-- Input follows --

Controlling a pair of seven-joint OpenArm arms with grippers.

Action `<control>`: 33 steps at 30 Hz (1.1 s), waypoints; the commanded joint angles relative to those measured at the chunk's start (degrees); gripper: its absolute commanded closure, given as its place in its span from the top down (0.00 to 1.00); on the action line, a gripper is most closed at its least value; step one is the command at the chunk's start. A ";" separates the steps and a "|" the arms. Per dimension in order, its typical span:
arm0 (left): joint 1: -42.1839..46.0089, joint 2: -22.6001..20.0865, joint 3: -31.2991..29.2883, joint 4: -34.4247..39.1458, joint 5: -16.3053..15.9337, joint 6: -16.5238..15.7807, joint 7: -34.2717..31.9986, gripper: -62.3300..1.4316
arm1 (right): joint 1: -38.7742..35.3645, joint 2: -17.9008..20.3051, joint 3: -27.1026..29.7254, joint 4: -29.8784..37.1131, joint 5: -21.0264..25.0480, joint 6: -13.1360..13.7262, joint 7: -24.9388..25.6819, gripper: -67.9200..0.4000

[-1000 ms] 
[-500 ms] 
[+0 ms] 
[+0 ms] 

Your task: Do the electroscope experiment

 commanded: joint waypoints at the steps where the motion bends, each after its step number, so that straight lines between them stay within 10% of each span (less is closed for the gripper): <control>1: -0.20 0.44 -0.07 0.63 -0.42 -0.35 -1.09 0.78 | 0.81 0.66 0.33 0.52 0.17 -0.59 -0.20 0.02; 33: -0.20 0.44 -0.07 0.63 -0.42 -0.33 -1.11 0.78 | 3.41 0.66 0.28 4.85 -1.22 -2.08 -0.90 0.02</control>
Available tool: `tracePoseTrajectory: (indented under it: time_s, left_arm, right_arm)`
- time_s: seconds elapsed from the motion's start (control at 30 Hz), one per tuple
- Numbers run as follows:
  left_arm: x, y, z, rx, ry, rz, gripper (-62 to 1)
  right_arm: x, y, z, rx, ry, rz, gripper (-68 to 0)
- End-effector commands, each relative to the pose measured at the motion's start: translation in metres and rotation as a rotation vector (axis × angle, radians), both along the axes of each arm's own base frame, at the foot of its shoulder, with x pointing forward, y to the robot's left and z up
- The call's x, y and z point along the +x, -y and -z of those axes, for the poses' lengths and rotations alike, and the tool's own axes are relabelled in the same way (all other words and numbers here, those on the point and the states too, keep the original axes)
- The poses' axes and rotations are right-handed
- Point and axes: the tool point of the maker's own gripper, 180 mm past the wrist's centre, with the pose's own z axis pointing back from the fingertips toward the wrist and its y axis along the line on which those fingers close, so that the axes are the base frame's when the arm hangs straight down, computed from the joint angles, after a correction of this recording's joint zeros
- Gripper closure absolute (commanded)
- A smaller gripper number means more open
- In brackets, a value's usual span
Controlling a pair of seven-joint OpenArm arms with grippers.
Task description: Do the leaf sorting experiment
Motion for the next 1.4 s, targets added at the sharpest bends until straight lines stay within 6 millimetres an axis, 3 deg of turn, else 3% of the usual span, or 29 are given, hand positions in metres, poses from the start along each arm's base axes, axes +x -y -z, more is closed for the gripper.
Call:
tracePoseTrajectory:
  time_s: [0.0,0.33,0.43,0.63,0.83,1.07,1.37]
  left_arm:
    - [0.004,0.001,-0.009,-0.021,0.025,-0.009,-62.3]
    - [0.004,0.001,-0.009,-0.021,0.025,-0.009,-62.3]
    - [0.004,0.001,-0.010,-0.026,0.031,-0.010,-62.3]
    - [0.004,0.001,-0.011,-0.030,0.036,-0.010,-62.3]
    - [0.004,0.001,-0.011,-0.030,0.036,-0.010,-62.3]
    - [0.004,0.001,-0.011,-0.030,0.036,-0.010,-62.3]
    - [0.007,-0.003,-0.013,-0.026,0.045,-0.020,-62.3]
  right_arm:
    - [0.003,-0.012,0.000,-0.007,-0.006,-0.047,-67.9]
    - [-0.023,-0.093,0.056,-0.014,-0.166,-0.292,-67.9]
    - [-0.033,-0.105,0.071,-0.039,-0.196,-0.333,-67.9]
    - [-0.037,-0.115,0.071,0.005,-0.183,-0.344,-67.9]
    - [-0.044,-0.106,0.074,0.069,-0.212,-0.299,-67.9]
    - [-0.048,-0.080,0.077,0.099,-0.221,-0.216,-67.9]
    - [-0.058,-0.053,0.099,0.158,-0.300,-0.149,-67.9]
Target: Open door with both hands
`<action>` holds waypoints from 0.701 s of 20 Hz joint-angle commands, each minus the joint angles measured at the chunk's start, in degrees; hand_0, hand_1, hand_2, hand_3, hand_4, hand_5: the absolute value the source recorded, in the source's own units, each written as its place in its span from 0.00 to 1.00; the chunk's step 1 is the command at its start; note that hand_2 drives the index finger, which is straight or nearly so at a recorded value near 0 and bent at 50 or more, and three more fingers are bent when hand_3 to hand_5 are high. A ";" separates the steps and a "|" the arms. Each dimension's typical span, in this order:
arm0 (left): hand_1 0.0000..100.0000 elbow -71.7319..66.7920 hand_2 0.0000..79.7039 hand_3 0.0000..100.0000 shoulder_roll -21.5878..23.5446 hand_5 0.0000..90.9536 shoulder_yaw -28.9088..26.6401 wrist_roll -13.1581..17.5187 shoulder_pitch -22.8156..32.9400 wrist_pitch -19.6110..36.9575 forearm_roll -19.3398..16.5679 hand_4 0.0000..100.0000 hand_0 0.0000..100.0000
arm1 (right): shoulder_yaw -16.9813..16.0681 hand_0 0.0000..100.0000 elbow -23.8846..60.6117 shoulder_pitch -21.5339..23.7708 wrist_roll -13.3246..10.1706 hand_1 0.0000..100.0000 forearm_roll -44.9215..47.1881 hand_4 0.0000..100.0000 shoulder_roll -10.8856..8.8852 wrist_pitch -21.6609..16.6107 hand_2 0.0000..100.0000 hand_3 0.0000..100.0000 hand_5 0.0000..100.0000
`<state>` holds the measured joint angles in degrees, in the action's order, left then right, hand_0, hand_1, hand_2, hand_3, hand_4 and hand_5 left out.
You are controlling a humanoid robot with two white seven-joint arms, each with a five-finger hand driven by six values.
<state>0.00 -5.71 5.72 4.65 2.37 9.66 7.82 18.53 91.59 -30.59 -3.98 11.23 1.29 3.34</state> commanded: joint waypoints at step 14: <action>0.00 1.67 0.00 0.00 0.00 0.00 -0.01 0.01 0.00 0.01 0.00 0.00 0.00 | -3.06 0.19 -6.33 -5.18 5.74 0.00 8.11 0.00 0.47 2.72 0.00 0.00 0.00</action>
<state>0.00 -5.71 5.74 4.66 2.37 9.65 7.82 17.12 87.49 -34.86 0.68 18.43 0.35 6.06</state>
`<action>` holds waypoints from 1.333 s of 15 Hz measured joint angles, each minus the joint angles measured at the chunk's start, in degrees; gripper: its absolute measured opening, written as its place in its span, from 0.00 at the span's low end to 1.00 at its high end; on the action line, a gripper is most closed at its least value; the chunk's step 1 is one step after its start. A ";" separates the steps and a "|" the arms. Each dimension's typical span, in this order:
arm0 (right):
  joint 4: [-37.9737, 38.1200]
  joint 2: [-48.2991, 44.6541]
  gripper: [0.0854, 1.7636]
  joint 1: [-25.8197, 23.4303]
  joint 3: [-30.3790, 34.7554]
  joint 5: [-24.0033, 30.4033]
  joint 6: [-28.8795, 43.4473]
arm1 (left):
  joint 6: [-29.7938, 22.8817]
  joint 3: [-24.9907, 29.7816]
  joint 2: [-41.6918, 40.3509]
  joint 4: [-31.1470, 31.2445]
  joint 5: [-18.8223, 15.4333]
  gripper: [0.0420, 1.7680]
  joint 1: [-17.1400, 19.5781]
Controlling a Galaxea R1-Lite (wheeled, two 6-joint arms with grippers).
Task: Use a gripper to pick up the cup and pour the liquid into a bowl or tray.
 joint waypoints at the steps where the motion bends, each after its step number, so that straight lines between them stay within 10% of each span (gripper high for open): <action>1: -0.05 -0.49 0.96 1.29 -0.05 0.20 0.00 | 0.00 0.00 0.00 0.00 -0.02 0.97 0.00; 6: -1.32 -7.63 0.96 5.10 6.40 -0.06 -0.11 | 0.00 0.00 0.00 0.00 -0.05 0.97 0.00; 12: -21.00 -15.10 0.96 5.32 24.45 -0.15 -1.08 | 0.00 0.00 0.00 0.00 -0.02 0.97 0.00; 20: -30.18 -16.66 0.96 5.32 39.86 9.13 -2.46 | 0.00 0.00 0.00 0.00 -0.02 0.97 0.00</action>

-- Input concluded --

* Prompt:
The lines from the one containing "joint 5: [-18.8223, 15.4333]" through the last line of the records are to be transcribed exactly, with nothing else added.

* Solved exercise:
  joint 5: [-18.8223, 15.4333]
  gripper: [0.0420, 1.7680]
  joint 1: [-17.1400, 19.5781]
Controlling a Galaxea R1-Lite (wheeled, two 6-joint arms with grippers).
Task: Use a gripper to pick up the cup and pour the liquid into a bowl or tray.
 joint waypoints at the steps where the motion bends, each after its step number, so that straight lines between them stay within 10% of each span (gripper high for open): <action>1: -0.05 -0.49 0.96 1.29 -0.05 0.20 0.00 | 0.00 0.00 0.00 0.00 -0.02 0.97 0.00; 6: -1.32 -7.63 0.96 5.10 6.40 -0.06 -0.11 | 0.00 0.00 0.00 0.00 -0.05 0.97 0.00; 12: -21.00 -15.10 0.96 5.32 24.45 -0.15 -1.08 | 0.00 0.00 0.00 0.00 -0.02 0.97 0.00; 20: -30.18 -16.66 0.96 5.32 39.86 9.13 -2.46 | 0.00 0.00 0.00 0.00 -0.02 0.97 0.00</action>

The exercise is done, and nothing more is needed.